On nous propose de plus en plus de projets autour de la sororité et j'avoue que chaque année, je me laisse tenter par un nouveau. Ce fut le cas avec Soeurs d'Ys ou encore avec le ciel pour conquête et Radium Girl, c'est le cas cette année après l'excellent Blanc Autour avec La marche brume, nouveau récit féministe de l'auteur, qui ajoute une petite touche fantastique des plus bienvenue en cette saison !

Projet entièrement porté par Stéphane Fert, celui-ci surprend par sa qualité, sa profondeur et sa richesse. Album épais de plus de 100 pages, entièrement en couleur, il nous offre le luxe en prime d'un cahier de croquis ajoutant 10 belles pages à l'édifice, et le tout n'est qu'un premier tome ! Au scénario, aussi bien qu'aux dessins ou aux couleurs, Stéphane Fert fait oeuvre d'artiste total sur ce travail et on l'en remercie tant on le sent engagé dans l'histoire qu'il porte.

Celle-ci nous emmène dans les confins d'un monde sombre, gagné par les ombres et les brumes, qui pourrait être le nôtre dans le futur si le fantastique l'emportait si notre cartésianisme. Des femmes, poussés par des hommes bien trop oppressants et violents, ont fait le choix de vivre reculées entre elles, en auto-suffisance, loin de leur violence pour être en paix et en harmonie avec la nature. Elles y ont développé et nourri leur art, à base de sortilèges et autres dons, mais un jour leur quotidien est bouleversé par le retour d'une d'elle avec un bébé et pas n'importe quel bébé, un bébé différent, un bébé ogre ! Prenant le parti de l'élever ensemble, elles trouveront en elle une force, une alliée de conséquence, quand les drames frapperont à nouveau, portés par les hommes, des années plus tard.

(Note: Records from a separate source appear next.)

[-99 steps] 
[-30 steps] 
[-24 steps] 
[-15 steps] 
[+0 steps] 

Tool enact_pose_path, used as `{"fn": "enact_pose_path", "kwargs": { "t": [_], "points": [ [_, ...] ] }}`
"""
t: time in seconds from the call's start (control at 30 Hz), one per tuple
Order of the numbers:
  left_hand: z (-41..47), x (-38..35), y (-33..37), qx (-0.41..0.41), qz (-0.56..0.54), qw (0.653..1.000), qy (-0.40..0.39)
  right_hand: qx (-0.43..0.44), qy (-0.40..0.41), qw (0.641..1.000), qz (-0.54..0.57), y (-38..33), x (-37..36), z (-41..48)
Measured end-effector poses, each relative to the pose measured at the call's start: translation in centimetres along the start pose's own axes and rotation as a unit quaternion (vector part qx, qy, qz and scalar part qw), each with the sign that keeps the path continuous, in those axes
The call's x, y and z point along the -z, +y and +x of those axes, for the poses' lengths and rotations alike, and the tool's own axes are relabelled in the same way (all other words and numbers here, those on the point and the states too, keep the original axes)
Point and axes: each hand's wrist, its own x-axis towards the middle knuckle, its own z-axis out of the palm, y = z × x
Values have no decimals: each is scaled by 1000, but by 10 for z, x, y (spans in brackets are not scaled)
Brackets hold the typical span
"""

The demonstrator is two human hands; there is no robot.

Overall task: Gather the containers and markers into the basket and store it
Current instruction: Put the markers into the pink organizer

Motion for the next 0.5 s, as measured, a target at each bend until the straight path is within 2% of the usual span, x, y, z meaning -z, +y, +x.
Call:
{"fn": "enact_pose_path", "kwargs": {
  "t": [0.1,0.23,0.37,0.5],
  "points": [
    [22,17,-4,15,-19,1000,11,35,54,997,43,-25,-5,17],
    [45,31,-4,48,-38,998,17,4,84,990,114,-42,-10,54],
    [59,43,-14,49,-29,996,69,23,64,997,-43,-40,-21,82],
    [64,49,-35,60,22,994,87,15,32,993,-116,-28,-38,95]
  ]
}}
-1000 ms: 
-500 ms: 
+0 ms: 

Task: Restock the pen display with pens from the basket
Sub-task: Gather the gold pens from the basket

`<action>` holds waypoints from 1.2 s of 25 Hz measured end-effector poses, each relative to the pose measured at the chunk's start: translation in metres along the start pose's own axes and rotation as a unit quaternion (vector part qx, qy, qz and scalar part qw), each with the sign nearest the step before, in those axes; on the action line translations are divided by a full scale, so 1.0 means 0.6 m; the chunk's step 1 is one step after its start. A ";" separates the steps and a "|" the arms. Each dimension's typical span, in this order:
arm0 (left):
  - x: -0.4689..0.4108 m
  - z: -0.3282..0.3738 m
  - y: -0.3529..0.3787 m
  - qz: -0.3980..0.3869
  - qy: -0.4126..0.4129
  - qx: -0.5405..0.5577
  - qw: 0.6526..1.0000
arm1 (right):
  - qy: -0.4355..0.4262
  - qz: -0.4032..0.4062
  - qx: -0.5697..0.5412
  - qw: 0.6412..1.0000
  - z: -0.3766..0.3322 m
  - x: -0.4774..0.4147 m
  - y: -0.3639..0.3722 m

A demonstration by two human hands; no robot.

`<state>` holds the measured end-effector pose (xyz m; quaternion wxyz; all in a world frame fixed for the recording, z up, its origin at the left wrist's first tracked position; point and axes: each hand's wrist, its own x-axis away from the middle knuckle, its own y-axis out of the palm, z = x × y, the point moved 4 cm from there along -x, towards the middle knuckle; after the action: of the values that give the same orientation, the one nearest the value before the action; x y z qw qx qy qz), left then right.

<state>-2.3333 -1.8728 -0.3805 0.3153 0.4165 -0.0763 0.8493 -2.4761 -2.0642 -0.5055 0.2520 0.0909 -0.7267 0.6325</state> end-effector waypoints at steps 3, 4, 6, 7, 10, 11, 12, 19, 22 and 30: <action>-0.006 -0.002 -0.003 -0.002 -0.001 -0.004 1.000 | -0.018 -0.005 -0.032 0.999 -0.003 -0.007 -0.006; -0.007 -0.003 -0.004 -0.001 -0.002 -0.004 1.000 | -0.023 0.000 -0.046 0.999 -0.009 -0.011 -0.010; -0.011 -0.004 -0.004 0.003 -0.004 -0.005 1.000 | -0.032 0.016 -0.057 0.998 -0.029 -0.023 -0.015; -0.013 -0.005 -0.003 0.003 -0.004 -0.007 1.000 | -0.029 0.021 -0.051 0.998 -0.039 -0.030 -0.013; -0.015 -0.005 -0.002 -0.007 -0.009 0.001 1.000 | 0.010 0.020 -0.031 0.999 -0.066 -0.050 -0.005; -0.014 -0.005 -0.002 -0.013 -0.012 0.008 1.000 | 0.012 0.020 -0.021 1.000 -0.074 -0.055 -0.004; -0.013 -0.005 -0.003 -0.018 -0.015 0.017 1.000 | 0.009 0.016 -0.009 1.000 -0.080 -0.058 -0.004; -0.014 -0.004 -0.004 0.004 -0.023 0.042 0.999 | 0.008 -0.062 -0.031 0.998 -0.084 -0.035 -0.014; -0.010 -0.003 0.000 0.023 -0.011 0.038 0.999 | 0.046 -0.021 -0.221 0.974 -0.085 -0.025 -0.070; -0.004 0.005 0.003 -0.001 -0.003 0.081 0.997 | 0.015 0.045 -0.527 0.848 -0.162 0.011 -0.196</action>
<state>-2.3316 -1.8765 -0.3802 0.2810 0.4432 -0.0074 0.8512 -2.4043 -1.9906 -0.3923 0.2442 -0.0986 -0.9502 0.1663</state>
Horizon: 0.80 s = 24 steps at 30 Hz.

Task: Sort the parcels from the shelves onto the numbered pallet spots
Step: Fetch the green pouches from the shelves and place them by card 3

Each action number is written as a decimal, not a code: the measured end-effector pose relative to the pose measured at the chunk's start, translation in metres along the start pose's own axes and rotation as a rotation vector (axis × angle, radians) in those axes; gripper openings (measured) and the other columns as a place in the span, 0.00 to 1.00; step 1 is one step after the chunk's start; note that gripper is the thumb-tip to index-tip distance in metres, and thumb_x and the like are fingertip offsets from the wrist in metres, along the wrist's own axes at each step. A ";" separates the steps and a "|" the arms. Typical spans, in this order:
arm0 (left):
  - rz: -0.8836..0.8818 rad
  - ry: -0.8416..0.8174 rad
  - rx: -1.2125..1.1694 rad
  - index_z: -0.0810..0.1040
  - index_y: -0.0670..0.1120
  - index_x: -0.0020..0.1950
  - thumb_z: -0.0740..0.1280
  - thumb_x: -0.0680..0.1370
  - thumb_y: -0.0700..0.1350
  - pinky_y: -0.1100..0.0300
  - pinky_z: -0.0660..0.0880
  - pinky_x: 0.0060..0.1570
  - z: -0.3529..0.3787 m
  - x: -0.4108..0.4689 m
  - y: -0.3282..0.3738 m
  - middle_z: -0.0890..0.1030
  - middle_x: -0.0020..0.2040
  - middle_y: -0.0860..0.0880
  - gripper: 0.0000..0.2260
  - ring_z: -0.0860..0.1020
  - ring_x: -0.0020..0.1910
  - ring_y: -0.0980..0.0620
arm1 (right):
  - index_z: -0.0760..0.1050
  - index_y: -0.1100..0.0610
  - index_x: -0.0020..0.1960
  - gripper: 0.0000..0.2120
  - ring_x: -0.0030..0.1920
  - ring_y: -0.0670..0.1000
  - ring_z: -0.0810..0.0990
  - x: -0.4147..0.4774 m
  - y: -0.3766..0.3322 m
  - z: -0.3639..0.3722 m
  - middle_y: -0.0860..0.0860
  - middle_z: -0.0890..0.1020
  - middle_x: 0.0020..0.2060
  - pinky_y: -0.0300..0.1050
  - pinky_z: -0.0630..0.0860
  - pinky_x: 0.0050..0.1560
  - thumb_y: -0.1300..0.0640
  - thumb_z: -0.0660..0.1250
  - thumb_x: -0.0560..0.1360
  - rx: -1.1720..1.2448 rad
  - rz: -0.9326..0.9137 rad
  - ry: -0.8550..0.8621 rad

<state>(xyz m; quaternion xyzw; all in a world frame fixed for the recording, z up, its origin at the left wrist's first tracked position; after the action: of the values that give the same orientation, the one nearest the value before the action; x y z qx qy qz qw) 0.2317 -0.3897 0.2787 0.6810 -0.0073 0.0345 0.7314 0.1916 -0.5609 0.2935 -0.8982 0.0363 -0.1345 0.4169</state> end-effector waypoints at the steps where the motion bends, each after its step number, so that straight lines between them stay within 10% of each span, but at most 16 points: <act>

J'ai beaucoup aimé l'ambiance conte à l'ancienne qui vient se percuter avec la sororité des sorcières et ensorceleuses imaginées par notre auteur, le tout dans un contexte de dénonciation du patriarcat et des violences masculines mais pas que. Fable féministe, fable écologiste également, La Marche-Brume appelle le lecteur à écouter son coeur et non à rugir de fureur pour tout et n'importe quoi. C'est un appel à la non-violence, à l'échange, la communication, mais la lutte et la résistance aussi quand le dialogue est impossible car il ne faut pas se laisser faire !

Enrobé dans un beau récit d'aventure, une quête aussi bien personnelle qu'universelle, il nous emmène sur les chemins de ce monde connu et méconnu à la fois, reprenant des figures de nos effrayants contes d'autrefois. A la suite de Tempérance, sa tante Grisette, ses autres tantes sorcières et la douce Hélène, nous allons partir à la recherche d'une solution contre l'avancée de cette mystérieuse et dangereuse Brume qui vient perturber leur tranquille et paisible quotidien. L'ambiance est dangereuse, envoûtante et étrange. Cette Brume fascine et fait peur tout à la fois. Elle va révéler les forces et les faiblesses de chacun dans un style très poétique et sombre, grâce à une narration immersive et entraînante qui nous prend progressivement par la main pour plonger dans cet univers étrange. L'auteur glisse plein de petites références philosophiques et littéraires : l'homme est un loup pour l'homme ; la faiblesse des uns peut être la force des autres ; l'amour est une force qui permet de soulever des montagnes ; etc.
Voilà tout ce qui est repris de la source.